When my father was about seven or eight years old, they were given a tiger cub. This was in the 1920's and tiger shooting was rife. A friend of my grandfather's had been out hunting, shot a tiger and then found that she had two cubs. I've read since that it was not uncommon for the cubs to be shot as well. In this case, they were brought back to the city and domesticated. My grandfather raised the cub and it became his constant companion around the house. My father told me that he and his brothers would ride their bicycles to school every day and they would return around the same time. The tiger had an afternoon ritual where it would wait in ambush in the long grass near the gates, and as they raced in towards the house, it would pounce and knock one of them off their bike to wrestle and play.


When the tiger was around two years old, it became clear that a domestic home, even with large gardens, was not the place to keep this creature. It would certainly have been an intimidating size. My grandfather had been getting complaints from various people, and finally decided that the tiger could not stay there. He donated the tiger to the Calcutta Zoological Gardens in Alipore. My father said that my grandfather would go to the Zoo at the same time every day and that the tiger would call out to greet him.


As a a child, I insisted my father tell me this story over and over repeatedly. It seemed so incredulous to me that anyone could own a tiger as you would a dog or cat. I always felt so sad and worried for this tiger's fate. Taken from it's dead mother, deposited in a family home where it lived only with relative freedom for two years, and finally imprisoned in a concrete cage for the remainder of its life in a zoo.

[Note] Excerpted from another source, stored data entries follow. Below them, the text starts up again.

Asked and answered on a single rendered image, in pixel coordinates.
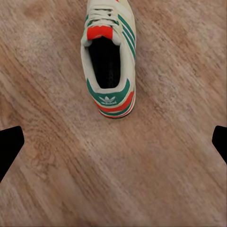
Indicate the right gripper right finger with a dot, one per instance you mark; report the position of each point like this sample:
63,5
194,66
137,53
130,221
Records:
219,140

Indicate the gym shoe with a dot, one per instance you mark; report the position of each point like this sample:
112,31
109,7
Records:
108,56

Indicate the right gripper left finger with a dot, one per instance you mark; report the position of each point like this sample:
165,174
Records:
11,142

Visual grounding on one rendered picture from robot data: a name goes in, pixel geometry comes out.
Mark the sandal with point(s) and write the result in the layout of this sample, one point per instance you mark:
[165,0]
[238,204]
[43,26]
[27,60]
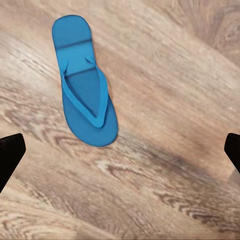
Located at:
[87,105]

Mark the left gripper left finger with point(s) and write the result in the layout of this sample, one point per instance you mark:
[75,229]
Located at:
[12,149]

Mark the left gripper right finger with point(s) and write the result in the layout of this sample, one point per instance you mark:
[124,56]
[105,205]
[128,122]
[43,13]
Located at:
[232,149]

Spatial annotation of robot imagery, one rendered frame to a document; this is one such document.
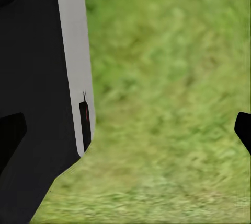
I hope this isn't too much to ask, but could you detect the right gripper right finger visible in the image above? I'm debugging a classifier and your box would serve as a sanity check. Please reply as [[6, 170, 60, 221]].
[[234, 112, 251, 154]]

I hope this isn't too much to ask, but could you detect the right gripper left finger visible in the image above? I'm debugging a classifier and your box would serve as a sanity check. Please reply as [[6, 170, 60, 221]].
[[0, 112, 27, 175]]

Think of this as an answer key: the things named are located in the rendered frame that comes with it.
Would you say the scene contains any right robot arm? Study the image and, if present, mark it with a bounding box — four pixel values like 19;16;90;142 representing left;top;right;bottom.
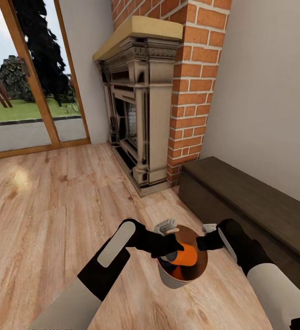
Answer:
196;219;300;330

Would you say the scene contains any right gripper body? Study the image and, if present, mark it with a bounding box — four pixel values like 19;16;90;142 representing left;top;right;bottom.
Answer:
196;232;225;251

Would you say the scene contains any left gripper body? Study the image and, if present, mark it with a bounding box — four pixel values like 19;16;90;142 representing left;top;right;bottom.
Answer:
150;232;178;259

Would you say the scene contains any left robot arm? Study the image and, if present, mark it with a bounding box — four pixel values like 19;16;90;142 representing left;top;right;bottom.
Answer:
26;219;184;330

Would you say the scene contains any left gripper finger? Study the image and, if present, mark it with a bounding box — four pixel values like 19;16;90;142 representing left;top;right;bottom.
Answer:
176;242;184;251

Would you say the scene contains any trash can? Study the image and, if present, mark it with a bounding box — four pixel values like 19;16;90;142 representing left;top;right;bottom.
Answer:
157;224;208;289

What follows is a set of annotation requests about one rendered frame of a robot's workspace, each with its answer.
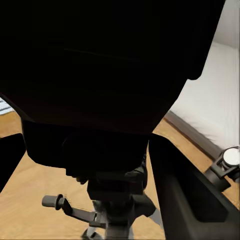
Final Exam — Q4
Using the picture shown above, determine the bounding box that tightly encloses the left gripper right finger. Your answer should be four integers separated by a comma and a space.
148, 133, 240, 240

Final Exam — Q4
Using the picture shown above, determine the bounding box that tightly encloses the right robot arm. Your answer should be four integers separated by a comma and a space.
203, 147, 240, 193

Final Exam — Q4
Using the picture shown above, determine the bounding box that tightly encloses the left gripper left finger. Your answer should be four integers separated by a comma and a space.
0, 131, 27, 193

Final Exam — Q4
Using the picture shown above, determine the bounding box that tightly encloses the camera tripod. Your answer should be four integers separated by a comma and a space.
41, 151, 164, 240

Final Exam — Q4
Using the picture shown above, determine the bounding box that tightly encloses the digital camera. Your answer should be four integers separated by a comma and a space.
0, 0, 226, 178

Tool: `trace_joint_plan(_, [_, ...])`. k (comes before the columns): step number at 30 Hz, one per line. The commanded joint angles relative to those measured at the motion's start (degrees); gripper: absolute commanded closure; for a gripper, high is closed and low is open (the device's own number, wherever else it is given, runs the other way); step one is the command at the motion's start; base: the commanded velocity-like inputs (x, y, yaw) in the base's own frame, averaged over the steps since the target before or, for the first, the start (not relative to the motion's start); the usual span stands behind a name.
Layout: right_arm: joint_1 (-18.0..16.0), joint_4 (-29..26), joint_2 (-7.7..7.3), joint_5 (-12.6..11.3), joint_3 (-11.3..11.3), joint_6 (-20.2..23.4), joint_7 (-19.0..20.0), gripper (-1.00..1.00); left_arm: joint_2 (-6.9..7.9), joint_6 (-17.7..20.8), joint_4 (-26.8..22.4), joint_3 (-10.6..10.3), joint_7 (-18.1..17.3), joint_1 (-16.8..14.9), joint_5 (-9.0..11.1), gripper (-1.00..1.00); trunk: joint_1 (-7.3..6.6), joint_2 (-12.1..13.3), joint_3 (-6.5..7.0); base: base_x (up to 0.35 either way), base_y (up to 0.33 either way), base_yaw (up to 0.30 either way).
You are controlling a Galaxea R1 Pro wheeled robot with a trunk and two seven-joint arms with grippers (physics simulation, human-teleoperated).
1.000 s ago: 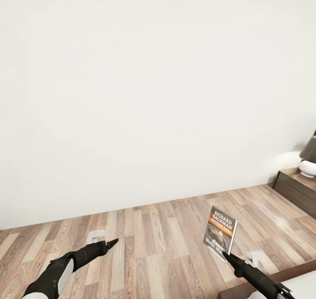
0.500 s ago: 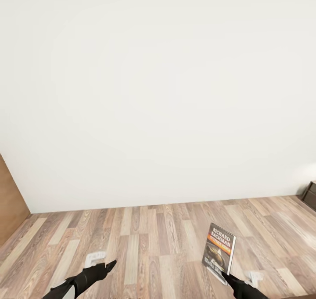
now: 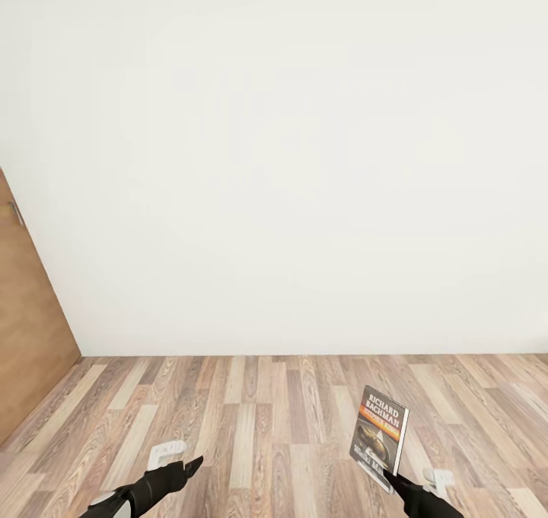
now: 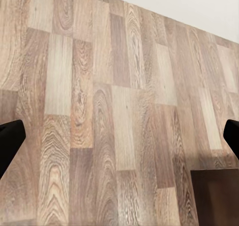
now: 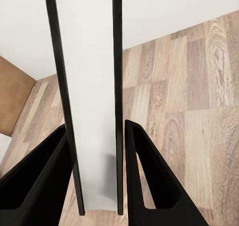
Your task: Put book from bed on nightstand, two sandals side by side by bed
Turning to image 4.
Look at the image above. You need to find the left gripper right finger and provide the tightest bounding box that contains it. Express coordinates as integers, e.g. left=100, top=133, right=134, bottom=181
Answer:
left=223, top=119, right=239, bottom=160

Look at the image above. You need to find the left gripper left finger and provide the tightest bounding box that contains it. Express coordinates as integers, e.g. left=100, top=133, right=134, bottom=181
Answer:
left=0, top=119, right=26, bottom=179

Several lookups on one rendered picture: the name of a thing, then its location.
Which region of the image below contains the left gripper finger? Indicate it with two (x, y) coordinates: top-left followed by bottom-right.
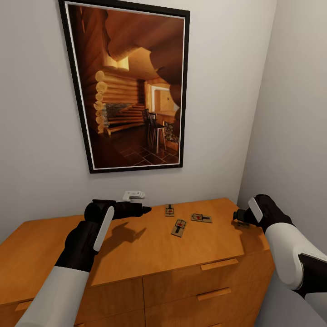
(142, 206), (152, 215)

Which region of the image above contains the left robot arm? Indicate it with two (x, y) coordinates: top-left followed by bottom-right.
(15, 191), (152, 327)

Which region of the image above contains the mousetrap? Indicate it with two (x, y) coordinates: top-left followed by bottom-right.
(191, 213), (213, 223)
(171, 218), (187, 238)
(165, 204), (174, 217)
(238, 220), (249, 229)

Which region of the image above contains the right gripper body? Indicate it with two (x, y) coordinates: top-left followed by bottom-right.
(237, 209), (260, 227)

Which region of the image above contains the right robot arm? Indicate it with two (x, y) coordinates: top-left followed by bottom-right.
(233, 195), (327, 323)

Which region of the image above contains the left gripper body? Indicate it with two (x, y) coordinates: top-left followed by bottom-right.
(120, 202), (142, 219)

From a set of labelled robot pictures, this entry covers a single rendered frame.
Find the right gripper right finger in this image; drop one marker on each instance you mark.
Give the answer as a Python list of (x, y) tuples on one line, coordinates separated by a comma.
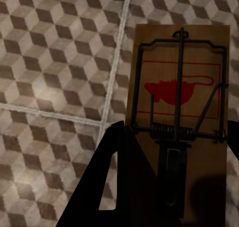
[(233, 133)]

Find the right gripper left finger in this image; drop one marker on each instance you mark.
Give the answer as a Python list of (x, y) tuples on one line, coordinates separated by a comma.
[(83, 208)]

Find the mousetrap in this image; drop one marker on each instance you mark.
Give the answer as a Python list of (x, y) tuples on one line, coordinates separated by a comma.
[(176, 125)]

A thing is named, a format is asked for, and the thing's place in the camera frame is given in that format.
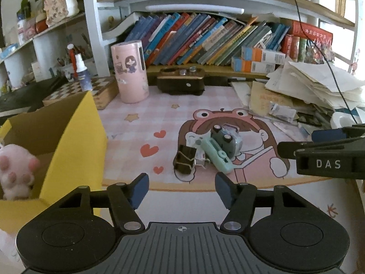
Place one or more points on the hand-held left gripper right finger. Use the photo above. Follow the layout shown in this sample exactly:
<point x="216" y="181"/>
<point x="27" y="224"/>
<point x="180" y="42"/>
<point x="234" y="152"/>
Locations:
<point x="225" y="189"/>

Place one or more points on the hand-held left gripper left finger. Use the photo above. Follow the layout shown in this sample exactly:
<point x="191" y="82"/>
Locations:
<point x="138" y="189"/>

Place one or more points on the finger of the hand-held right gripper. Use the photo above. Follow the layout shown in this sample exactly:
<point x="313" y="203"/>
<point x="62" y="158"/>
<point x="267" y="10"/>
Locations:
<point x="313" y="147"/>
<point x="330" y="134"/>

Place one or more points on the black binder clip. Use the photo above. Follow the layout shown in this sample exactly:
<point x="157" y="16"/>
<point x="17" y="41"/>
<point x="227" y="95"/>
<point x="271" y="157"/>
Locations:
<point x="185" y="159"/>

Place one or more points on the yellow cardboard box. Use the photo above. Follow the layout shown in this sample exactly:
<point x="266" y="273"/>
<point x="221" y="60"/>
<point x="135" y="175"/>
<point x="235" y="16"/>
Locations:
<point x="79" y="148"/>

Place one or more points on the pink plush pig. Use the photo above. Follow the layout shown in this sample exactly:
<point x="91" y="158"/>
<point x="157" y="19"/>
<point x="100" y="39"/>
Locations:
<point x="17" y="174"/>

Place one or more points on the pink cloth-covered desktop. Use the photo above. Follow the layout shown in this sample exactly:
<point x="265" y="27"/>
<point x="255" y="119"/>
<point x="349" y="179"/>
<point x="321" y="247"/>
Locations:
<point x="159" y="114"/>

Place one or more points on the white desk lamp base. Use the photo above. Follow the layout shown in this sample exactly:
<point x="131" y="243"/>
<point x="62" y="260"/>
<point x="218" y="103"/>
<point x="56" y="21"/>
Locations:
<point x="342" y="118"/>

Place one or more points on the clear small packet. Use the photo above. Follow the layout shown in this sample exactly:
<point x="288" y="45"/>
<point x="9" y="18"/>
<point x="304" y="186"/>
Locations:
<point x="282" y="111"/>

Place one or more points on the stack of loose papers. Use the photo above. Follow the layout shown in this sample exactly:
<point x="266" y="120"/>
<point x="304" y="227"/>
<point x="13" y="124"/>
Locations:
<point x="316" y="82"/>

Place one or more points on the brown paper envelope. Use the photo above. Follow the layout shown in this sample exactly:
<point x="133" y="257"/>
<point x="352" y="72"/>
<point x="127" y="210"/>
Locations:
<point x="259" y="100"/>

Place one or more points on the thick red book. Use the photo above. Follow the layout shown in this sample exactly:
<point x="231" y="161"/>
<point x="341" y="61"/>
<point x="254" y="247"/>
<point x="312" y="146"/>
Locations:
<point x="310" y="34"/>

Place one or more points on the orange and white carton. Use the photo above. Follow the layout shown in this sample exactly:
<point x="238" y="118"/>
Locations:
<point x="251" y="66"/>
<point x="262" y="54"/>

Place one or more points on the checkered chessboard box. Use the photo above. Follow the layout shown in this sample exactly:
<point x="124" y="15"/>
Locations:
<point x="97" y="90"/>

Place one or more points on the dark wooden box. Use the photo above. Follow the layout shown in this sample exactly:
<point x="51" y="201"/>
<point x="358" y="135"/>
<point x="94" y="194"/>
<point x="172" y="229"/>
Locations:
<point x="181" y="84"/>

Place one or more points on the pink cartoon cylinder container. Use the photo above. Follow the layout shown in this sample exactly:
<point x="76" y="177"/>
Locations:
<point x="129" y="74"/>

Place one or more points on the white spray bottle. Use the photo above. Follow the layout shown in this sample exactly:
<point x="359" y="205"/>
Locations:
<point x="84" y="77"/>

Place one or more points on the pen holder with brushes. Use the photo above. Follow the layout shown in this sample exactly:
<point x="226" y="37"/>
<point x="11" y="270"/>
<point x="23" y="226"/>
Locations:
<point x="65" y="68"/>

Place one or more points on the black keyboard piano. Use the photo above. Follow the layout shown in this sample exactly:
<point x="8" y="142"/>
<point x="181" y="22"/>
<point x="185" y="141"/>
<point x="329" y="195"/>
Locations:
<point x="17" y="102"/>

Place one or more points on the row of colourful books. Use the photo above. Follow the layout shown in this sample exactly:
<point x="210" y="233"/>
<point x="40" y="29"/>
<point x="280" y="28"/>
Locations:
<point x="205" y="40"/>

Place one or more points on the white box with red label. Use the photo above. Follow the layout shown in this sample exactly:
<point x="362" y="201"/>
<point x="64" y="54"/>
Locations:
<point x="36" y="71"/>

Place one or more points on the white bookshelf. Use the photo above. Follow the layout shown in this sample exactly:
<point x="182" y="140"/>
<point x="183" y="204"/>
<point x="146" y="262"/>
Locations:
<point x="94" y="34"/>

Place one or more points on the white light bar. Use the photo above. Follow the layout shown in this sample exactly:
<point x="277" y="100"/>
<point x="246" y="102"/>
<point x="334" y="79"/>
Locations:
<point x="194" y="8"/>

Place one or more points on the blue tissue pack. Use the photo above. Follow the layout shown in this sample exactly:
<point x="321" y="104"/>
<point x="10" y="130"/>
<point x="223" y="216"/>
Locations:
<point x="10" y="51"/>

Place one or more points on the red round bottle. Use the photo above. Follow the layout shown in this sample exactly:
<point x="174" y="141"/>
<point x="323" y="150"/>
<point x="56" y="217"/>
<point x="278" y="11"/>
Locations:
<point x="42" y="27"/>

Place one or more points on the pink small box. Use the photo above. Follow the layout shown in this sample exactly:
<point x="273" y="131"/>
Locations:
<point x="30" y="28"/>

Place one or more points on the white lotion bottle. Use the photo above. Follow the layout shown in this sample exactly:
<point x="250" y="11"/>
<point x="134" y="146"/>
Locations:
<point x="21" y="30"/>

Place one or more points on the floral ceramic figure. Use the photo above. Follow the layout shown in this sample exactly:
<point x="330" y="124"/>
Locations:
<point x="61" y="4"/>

In 2007, I met with the Assistant Director of Alipore Zoo with the hope of finding some shred of information about this tiger. He told me that most of the records held in the Zoo were lost around World War II, and that during this time, the animals were evacuated to private estates outside of the city. I'm not even sure what I was looking for. Its name perhaps, or how long it lived. Last week, I did in fact find some references to Zoological Reports held at the National Library from this period. I may discover something yet.


This is one of the threads to my project, and although I'm not making a narrative work about this tiger, it has certainly been in the background of much of my thinking. There is also something very tangible about being here in Calcutta that makes another strange kind of connection. Visiting the zoo, seeing those tigers living in perhaps the very same cages that my grandfather's one lived. I am aware that this now is a different time, a different place and that what I am looking for no longer exists. It is simply another fiction. I suppose I just want some trace of that history, some physical evidence, even just a word.




Sunday, November 1, 2009

witches hats and tuberoses


I have fallen into the lap of south Kolkatan life, and every day presents another adventure.

Last night there was an exhibition opening at the Birla Academy of Fine Arts 'Astonishment of Being'. It's curated by Deksha Nath and includes artists mostly from Mumbai and Delhi. No wine and cheese here ... the refreshments were delicious papri chat and sweet tea. The work is interesting, a mix of video, painting, photography, installation by 20 or so artists. I'll go back during the week for a longer look, it's just around the corner from Khoj.

Archana Hande, who will also be in Paula's show next year, has a wry installation included that was made during one of the first Khoj Kolkata residencies at Baruipur. I'll see if I can find a link for it.

I went to visit my tiger maker this morning, but more on that in due course.

This afternoon I'm meeting Tamal, another Khoj member, at the Lake Market for an introduction to his vegie man, his flower man and his tea stall. I went there yesterday in search of supplies, and after some truly hopeless Hindi, came home with six eggs (21 rupees), two custard apples and a papaya (55 rupees), some bananas (20 rupees) and a beautiful bunch of tuberoses. Tamal will give me the lowdown on who to go to for what. I can't wait.